Resources underpin Australia’s economic resilience
Australia is undeniably better off because of the resource boom, and not only the companies doing the digging, reports The Australian.
More than any other factor, the boost to local confidence and economic activity stemming from the resource boom prevented the slumps in economic activity and confidence that resulted in massive increases in unemployment across the world.
Even as the price of iron ore – Australia’s biggest export – falls back to $US80, the boom continues to flood government coffers and household budgets with extra income. And the gas boom is only getting under way — of $A229 billion of committed resource projects as of April this year, $197 billion were LNG or gas.
Not only the workers in those industries benefit: the sustained surge in the Australian dollar against most other currencies has spread the benefit of the resource boom to every Australian, making imported goods and services much cheaper than they have been since the currency was floated in 1983.
A recent analysis by the Reserve Bank concluded Australians’ incomes were about 13% higher today than they would have otherwise been, and the unemployment rate – currently 6.4% – 1.25 percentage points lower than it would otherwise be, equivalent to around 150,000 jobs.
Uranium price rally unlikely to last
A multi-week rally in uranium prices fanned by the Ukraine conflict and labour unrest at a large mine in Canada looks unlikely to continue for long as the reality of oversupply and lacklustre demand sinks in among buyers of the nuclear fuel, according to Dow Jones Newswires.

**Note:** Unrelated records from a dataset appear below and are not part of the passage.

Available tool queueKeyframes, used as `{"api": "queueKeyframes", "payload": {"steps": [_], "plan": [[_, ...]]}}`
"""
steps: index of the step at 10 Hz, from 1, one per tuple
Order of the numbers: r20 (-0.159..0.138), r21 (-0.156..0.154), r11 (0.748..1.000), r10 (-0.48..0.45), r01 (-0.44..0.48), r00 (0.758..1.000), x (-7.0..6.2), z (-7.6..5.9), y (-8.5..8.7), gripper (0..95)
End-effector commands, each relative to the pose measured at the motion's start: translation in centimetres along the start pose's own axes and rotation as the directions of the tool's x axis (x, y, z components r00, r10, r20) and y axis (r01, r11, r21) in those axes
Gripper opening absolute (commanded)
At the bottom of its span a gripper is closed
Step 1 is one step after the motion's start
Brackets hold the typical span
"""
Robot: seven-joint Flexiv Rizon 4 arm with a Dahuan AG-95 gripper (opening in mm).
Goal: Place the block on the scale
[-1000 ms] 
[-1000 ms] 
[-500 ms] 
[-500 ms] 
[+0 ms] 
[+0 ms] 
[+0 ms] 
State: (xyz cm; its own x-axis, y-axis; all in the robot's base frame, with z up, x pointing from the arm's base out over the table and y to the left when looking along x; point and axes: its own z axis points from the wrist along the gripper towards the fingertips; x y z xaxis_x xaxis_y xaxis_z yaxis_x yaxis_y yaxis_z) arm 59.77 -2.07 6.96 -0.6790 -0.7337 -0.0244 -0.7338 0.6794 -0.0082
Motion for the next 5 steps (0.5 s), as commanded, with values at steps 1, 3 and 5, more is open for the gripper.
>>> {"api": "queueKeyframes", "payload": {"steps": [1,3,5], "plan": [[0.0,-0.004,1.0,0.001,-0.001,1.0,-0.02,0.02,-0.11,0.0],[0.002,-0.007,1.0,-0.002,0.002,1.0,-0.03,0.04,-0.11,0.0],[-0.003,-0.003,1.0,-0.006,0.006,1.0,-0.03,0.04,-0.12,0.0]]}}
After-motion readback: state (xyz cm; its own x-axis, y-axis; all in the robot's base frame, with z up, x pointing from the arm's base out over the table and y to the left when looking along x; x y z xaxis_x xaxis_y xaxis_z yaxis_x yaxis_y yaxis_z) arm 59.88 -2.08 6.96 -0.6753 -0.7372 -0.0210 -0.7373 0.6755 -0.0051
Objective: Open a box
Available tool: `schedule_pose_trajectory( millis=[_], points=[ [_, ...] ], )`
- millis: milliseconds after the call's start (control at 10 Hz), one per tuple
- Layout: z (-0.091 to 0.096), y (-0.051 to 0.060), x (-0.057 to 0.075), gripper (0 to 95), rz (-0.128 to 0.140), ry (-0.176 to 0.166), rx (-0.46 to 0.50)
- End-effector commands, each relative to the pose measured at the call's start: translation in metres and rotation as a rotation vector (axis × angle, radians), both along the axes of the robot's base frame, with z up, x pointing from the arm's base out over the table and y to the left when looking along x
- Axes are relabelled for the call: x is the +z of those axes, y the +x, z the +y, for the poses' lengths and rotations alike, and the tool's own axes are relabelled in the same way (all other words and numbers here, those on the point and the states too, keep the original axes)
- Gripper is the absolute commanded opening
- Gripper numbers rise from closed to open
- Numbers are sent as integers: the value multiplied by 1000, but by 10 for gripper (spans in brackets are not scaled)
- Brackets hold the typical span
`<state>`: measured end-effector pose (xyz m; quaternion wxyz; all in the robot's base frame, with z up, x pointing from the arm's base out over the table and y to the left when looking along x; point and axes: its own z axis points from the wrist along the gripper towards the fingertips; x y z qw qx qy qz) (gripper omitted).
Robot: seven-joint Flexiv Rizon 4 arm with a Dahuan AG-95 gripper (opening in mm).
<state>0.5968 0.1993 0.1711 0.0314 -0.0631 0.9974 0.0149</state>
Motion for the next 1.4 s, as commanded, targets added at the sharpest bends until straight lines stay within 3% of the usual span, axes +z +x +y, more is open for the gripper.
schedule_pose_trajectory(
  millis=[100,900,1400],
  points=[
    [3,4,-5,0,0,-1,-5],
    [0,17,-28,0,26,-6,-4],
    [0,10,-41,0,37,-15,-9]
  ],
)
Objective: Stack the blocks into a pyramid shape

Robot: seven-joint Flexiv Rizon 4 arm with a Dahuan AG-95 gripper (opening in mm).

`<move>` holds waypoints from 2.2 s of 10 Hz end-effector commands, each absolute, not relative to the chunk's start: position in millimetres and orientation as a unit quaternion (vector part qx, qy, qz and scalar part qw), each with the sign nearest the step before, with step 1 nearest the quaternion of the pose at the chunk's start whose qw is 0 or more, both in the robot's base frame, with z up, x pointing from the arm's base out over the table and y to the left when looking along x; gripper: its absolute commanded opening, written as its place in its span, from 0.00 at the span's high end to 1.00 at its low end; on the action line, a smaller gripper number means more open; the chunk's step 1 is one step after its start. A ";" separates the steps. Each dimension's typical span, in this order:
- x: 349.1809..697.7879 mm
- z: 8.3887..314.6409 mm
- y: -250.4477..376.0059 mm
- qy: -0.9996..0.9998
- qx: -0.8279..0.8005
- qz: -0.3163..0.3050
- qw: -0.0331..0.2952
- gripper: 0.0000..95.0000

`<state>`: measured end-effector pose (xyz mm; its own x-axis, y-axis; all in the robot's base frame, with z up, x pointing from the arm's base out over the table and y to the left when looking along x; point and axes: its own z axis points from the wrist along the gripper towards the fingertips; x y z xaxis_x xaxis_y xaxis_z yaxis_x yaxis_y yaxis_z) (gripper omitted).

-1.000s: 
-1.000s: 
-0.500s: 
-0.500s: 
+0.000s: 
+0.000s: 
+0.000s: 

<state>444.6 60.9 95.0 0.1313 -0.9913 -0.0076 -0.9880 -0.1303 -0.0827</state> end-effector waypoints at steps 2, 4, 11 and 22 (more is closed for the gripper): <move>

Industry analysts and some uranium producers believe that even as supplies fall, a substantial increase in demand is needed to drive prices up to levels that would make new investments worthwhile, when many operations are running at a loss.
Uranium prices have surged 15% since the start of August, shaking off a multi-year glut-induced slump. A gauge of more than 20 commodities, meanwhile, dropped more than 4%. Uranium now trades at $US32.75 a pound, up from a nine-year low of $US28 in May.
Arrium’s $754m equity raising vital to ease debt burden as iron ore prices fall
According to The Age, the $A754 million equity raising by iron ore and steel group, Arrium is being hailed by some as prudent and by others as desperate. The truth lies somewhere in between. The reality is the company that has been carrying too much debt on its balance sheet really didn’t have a choice.
One need look no further than the price of the new stock being issued – a 40% discount to the company's value-weighted average price over the past three months to understand that it couldn't chance failure. It needs the money to fortify the company in the face of a steeply falling iron ore price.
Investors will be able to pick up these new shares at 48c. In March Arrium shares were trading at more than $1.50.